Holidays? Sorry, you want what now? Clearly I made a basic Asia rookie mistake in assuming that I would get the occasional day off. I get national holidays, typhoon days, and that’s it. And national holidays are by no means frequent. They don’t celebrate Christmas here, so I’m working christmas day, and almost every other day between now and the end of my contract. My contract is for a year, and in that time I think the number of days I have off adds up to around 8. If I subtract the times I’m asked to work weekend days, it basically cancels out.

Moral of the story: I may have travelled a lot, but clearly I haven’t experience of getting jobs in foreign countries. Don’t be naive like I was. If you’re getting a job here, be prepared to also aquire the work ethic. Coming straight from being a student, it was a shock for me.

Your first year might be hard.

This seems like a no brainer. You’ve moved to the other side of the world to a totally different language and culture, to start a new life and a new job. Of course it’s going to be hard! There’s more to it than that though.

One thing in particular annoys me and my foreign teacher friends here: the reactions from people back home. I always feel a little petty bringing this up, because I know that if you haven’t taught abroad, you don’t really know what it’s like. Hell, I probably would have put my foot in it in the exact same way before I came out here. Common instigators of teeth grinding are: “so how is your programme going?” “Are you enjoying your travels?” “What an adventure!” I know these comments are well meaning, but the assumption that I’m on a volunteer-esque programme, travelling like crazy and lazing around in the sun before coming back to the UK for a proper job… Well, it just makes me a little irritated after I’ve worked for three months straight with only one day a week properly off. My free time is spent trying to squeeze in exercise, learn Chinese so that I can function here, and occasionally getting out of the city at the weekends. In essence, I have a job here. I have moved to a different city, and I have got a job. Just because it’s in a different country, one in a place that is semi-exotic and unknown, doesn’t mean my life is exotic and unknown. I work, I eat, I sleep, and I try my best to play in-between.

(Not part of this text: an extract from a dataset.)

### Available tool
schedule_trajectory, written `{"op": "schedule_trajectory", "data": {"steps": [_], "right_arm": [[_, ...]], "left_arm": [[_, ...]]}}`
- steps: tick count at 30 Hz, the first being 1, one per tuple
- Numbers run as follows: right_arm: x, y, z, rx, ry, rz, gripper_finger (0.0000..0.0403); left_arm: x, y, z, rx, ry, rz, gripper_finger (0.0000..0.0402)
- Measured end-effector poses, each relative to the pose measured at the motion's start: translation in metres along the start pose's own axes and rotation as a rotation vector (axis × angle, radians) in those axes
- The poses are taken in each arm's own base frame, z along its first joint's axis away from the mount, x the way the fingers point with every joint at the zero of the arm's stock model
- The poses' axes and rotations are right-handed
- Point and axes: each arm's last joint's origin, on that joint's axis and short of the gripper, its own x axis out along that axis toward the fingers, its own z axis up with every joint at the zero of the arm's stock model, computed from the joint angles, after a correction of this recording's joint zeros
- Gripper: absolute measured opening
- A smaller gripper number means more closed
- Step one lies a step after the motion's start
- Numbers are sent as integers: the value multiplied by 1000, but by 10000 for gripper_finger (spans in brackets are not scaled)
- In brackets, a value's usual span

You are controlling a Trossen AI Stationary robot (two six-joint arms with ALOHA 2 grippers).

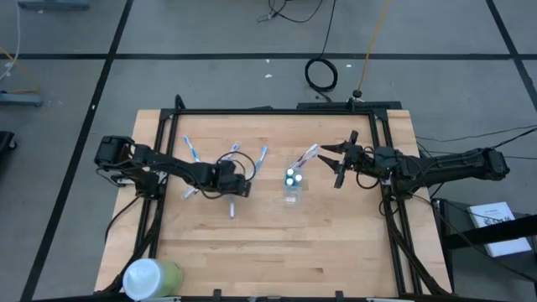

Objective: Pick & Place toothbrushing station
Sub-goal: Put the violet toothbrush into the transparent organizer

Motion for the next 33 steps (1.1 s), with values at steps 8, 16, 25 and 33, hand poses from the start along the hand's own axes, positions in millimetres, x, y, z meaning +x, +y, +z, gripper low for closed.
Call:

And the truth about meeting people with that work schedule is, it’s going to be hard. If you don’t work or live with people you get on well with, take up a sport or something similar. Otherwise it can get very isolating very fast.

And finally, a lot of people’s first jobs here suck. A lot of people’s first years are hard. It takes a while to settle, make things work, and find your routine. Once that happens, life becomes a lot easier and your workload lifts dramatically. I’m not there, but I know people who are and their lives are very easy indeed. Stick with it and ride the learning curve.

Moral of the story: of course teaching in Taiwan is an adventure. But it is also a job. It is one that will give you ups and downs, and you might go through patches of hating it. It’s natural. If you come with the reactions of those at home in your head: the assumption that it’s going to be a non-stop glamorous adventure, you’re going to be pretty bummed out when reality hits that you actually have to work here. When I balanced my expectations and the reality that this was really just another place to life, I became a lot happier.